Крийи выполнялись по часам, и ближе к концу занятия, когда начиналась самая интенсивная часть, Сережа нередко “сходил с дистанции” раньше финиша, наблюдая с некоторой завистью, как старожилы бодро летят дальше.

Во многих крийях использовалось так называемое “дыхание огня”, при котором активно работала диафрагма и делался акцент на выдохе. Первые несколько занятий от такого дыхания начинало быстро сводить лицо и пальцы рук, но затем организм начал адаптироваться. Дыхание стало даже помогать проходить через мышечный и психологический дискомфорт.

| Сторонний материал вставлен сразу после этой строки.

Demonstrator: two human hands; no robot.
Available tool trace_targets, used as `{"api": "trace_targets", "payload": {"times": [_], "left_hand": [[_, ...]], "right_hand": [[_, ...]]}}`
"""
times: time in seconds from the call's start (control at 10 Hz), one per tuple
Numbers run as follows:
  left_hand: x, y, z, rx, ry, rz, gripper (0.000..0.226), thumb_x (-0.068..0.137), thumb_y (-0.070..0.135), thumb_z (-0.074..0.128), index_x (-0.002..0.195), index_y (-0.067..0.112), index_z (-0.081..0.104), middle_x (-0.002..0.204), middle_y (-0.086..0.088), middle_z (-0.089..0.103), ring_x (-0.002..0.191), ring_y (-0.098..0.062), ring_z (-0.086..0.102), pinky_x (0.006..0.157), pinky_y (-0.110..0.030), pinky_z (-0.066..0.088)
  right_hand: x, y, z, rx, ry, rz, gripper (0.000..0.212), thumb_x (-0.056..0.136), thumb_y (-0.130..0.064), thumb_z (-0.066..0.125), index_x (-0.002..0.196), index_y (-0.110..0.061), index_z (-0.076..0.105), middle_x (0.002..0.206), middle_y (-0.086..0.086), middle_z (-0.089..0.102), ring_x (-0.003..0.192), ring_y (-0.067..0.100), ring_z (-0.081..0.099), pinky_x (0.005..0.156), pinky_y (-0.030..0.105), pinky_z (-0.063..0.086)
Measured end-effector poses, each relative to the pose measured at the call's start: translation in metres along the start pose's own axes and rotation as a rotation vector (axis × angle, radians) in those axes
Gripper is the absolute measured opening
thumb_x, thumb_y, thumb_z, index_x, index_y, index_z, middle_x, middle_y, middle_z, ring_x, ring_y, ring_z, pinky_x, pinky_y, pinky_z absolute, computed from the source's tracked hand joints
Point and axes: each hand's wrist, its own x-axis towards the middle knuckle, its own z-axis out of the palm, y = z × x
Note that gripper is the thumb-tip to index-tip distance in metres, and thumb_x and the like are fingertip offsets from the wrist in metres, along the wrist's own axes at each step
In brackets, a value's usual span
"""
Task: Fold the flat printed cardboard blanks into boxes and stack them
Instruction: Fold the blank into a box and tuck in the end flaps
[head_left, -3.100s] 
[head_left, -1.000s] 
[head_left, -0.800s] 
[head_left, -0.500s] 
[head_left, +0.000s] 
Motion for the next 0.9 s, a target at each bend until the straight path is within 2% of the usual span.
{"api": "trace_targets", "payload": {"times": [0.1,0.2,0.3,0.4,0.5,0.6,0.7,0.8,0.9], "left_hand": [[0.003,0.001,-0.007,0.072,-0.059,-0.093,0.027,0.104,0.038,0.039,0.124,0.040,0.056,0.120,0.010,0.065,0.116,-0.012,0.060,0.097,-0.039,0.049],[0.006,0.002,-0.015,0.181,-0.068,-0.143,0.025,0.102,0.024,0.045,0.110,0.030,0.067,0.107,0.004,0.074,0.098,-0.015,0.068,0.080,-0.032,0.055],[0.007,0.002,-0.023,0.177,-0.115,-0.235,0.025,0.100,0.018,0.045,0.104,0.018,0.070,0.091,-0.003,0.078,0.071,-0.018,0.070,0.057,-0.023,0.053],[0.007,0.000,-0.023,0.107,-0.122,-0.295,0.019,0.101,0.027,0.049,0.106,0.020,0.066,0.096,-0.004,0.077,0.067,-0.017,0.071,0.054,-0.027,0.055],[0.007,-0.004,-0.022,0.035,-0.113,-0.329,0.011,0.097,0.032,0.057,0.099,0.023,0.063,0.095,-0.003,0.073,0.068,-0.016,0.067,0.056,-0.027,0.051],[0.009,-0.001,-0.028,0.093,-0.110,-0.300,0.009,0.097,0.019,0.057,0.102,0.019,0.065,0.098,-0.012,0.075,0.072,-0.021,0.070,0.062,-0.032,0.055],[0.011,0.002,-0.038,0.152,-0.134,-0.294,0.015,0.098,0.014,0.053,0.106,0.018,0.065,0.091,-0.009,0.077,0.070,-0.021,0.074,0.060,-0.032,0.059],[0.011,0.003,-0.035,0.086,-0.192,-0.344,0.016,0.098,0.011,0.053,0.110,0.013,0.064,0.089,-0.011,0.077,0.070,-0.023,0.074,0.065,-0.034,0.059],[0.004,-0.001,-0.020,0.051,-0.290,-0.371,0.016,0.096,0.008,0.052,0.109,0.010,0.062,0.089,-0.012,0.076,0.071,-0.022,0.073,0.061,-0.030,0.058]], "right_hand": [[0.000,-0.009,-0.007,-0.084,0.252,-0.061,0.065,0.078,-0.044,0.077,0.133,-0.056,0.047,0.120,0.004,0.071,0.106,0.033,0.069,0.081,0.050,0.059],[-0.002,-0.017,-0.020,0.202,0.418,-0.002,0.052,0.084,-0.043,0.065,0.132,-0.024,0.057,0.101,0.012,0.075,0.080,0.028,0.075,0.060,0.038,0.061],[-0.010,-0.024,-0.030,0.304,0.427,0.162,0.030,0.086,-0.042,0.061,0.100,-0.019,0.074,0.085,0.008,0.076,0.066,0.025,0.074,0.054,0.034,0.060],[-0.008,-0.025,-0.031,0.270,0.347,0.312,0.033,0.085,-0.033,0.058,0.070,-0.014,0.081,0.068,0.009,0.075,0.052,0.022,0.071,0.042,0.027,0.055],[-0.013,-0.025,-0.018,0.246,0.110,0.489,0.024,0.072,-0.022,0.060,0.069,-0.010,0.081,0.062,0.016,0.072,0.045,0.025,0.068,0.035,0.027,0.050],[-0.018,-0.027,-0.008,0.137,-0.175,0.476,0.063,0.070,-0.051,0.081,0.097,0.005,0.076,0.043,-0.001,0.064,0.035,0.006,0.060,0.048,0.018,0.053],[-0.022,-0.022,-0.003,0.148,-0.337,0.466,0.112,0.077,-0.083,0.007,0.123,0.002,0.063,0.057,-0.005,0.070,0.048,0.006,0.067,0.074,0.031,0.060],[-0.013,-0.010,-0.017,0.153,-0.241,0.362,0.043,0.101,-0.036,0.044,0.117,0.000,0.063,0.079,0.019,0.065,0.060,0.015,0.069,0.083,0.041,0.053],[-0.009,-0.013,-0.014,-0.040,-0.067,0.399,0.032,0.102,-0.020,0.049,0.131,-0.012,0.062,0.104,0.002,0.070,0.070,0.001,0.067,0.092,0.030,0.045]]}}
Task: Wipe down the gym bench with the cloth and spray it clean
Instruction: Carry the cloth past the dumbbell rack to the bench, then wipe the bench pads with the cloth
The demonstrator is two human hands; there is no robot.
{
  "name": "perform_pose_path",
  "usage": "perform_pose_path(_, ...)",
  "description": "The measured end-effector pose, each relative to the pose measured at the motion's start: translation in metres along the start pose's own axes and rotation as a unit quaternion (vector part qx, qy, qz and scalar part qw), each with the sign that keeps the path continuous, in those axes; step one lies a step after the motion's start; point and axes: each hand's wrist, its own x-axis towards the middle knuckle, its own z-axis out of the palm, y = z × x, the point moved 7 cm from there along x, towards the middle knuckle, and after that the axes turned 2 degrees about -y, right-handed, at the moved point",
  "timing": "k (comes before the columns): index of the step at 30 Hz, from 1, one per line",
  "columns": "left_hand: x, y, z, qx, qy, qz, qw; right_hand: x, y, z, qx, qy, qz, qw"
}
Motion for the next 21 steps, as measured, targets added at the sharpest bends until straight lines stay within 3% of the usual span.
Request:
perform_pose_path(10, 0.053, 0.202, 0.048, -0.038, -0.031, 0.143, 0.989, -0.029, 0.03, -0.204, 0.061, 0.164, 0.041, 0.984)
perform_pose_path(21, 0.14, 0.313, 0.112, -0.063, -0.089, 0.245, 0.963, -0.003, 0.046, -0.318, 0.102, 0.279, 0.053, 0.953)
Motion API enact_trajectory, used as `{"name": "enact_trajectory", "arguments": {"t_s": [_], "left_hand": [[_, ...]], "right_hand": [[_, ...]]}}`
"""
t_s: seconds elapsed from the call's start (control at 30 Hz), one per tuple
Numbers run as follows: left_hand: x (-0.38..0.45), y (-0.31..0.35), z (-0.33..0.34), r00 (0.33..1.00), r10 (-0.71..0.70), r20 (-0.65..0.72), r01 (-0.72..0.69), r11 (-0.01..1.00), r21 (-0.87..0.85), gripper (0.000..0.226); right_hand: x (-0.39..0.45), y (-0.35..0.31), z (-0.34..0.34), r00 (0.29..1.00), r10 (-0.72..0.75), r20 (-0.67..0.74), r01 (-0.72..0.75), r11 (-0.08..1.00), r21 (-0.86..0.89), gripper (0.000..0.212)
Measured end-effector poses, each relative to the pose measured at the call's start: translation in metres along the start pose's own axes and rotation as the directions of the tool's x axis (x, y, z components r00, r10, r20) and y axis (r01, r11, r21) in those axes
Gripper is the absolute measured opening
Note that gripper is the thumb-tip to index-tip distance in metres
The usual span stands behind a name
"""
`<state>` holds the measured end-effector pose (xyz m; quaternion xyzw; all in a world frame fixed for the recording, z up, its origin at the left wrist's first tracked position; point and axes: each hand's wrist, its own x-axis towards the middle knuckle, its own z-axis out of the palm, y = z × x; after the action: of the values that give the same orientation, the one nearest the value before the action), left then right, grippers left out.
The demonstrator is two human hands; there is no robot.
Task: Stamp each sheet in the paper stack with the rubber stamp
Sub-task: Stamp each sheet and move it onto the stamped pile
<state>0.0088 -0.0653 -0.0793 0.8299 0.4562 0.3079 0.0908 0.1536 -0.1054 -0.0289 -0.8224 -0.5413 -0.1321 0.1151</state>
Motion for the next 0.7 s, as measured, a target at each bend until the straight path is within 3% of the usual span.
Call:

В заключительной части занятия проходила гонг медитация. Участники ложились в шавасану, а Владимир выключал свет и играл на большом гонге, подвешенном на деревянном раме. И гонг, и раму он привозил с собой и собирал перед занятием. Раньше Сережа ни за что не подумал бы, что на гонге можно играть. Казалось, что в него можно только бить. Владимир же извлекал из него такие невообразимые звуки, что Сережа специально лег однажды поближе, чтобы подсмотреть за этим процессом. Звуки действительно шли от гонга. С помощью нескольких палочек с пушистыми или резиновыми набалдашниками Владимир заставлял гонг рычать, звенеть, гудеть, плакать, взрываться и петь колыбельные. Это было невероятно, как и то, что, несмотря на очень громкий звук, Сережа регулярно умудрялся засыпать к концу этой медитации.

После гонга в голове возникли тишина и свежесть, знакомые Сереже по его утренним медитационным сессиям. Это про нее он говорил “будто голову изнутри помыл”. Только там она возникала лишь иногда, а здесь каждый раз.

Особое удовольствие состояло в том, чтобы, открыв глаза после гонга, наблюдать, как в этой тишине внутри головы возникают первые объекты. Сережа несколько раз пытался заранее угадать, что это будет, и всегда промахивался.

Домой после классов он обычно ехал на каршеринге — ему нравилось вести машину по свободным от пробок ночным улицам, вдыхать свежий воздух из приоткрытого окна и наблюдать, как в уме кристаллизуются четкие шаги по предстоящим делам.

В общем, кундалини-классы быстро стали важным элементом нового мира, в котором Сережа оказался.